### PROBLEM
Each line in the entries below that holds the string "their" must be copied.

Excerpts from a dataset

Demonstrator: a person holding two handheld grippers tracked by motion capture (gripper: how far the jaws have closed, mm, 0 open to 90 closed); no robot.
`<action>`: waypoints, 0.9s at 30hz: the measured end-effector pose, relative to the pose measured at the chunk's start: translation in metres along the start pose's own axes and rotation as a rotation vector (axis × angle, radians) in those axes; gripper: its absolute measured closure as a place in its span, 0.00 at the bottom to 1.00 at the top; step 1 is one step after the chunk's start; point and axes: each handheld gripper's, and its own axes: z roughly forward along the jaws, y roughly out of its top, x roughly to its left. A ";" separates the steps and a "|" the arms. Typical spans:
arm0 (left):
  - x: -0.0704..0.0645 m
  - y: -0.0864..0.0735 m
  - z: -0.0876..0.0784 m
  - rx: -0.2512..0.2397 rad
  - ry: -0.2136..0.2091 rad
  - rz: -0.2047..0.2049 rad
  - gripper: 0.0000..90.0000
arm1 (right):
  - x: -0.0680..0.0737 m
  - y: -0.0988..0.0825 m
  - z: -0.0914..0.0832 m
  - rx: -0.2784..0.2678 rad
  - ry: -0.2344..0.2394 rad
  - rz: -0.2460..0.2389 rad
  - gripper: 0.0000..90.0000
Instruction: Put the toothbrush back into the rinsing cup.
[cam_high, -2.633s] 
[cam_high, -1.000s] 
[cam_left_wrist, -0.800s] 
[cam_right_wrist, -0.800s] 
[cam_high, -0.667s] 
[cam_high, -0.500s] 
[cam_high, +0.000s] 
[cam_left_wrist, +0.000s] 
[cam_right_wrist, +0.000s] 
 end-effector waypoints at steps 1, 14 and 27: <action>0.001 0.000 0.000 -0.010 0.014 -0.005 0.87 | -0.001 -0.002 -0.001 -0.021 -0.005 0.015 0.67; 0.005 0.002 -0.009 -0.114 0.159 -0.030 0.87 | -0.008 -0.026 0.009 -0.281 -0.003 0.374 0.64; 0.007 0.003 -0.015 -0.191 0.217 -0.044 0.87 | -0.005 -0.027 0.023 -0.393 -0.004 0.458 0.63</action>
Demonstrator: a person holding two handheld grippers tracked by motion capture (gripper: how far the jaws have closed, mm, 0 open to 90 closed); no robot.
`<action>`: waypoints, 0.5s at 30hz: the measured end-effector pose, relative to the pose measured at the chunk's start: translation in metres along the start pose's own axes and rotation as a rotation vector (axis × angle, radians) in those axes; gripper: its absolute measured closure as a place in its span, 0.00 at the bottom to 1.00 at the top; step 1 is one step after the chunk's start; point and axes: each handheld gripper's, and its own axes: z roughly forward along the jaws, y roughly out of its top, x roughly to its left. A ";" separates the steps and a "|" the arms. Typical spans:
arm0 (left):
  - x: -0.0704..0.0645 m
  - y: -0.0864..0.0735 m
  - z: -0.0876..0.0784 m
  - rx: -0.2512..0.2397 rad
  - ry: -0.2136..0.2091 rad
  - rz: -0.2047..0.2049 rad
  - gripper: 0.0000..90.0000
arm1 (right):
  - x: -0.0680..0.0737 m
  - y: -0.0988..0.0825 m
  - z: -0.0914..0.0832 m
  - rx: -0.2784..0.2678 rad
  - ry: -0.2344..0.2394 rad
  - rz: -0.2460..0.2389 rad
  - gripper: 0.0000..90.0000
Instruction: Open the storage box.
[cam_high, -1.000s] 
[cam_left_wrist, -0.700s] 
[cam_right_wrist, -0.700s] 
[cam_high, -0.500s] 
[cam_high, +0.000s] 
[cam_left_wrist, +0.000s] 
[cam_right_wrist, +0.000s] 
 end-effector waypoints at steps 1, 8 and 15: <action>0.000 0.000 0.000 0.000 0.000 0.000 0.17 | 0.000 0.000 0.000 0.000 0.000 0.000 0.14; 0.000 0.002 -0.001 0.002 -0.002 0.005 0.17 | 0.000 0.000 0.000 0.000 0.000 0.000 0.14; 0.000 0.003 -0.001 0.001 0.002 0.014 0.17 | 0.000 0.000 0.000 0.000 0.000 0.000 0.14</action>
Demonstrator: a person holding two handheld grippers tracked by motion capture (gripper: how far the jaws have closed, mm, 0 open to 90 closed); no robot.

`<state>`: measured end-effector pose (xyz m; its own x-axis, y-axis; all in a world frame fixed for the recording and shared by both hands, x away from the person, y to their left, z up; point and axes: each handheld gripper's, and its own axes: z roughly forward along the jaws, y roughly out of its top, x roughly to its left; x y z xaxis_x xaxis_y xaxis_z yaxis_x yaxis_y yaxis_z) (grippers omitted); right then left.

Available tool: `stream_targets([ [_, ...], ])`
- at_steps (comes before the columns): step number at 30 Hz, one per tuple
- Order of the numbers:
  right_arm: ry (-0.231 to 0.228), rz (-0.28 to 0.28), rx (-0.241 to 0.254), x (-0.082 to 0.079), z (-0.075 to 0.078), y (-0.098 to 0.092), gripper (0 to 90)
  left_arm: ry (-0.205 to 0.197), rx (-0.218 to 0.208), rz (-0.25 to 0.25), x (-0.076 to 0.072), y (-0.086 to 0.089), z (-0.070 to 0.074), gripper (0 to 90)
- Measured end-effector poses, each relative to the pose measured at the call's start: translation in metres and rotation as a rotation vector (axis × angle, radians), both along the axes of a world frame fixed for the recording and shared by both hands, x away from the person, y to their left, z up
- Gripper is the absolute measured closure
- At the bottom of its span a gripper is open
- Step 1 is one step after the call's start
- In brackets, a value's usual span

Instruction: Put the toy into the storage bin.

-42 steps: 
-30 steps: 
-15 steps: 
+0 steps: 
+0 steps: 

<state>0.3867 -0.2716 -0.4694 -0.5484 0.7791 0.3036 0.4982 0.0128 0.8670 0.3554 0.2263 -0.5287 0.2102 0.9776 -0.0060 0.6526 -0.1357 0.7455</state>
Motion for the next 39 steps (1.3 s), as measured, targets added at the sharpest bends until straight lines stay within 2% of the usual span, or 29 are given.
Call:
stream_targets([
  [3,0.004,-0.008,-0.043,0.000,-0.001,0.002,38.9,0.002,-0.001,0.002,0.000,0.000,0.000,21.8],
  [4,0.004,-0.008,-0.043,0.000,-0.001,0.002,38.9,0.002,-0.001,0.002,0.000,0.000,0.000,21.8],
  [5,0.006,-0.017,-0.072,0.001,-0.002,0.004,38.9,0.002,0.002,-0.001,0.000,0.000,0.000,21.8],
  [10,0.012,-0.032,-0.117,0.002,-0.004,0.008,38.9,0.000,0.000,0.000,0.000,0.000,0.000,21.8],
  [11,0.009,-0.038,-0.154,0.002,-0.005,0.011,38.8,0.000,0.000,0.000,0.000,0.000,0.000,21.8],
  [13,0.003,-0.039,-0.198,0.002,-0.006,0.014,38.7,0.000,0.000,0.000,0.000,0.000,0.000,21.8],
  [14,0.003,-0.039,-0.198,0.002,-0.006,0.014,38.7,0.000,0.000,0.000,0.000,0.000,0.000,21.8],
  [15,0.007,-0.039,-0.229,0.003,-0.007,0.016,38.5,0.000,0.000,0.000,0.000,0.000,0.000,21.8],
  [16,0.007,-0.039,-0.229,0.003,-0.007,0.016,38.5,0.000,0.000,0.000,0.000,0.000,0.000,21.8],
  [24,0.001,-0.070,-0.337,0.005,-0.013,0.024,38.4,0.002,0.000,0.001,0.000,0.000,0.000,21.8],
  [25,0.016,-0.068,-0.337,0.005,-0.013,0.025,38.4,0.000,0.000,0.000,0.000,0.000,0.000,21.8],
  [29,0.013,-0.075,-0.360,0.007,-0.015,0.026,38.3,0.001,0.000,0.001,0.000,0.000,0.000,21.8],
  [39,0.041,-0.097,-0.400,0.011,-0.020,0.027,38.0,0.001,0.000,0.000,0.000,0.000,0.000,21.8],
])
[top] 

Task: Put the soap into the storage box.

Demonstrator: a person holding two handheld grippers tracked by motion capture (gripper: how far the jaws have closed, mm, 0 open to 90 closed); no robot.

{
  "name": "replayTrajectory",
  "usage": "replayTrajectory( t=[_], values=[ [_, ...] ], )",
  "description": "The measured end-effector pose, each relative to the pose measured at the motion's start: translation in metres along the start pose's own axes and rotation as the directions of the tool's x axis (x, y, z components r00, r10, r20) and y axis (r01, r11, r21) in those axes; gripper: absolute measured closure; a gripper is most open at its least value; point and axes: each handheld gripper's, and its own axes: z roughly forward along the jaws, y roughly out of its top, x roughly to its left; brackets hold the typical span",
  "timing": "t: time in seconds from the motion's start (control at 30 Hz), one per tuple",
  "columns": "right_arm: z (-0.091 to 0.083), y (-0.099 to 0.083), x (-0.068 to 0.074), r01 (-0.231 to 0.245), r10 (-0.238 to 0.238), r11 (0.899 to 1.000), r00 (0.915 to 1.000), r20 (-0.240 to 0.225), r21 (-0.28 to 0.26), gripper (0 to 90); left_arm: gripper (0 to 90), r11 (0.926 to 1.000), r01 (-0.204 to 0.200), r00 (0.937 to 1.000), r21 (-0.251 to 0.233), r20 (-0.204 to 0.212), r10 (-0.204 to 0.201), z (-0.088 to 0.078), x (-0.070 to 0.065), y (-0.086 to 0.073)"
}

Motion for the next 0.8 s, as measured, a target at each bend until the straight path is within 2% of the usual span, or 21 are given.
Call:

### EXPECTED ANSWER
`<state>`: measured end-effector pose (xyz m; its own x-axis, y-axis; all in a world frame fixed for the recording and shared by both hands, x away from the person, y to their left, z up; point and axes: each handheld gripper's, and its own axes: z roughly forward along the jaws, y roughly out of its top, x roughly to its left; x y z xaxis_x xaxis_y xaxis_z yaxis_x yaxis_y yaxis_z) (grippers omitted); right then left.
- Measured end-effector poses, each relative to the pose measured at the call's start: translation in metres and rotation as a rotation vector (axis × angle, radians), both along the axes of a world frame fixed for the recording and shared by both hands, x away from the person, y to their left, z up

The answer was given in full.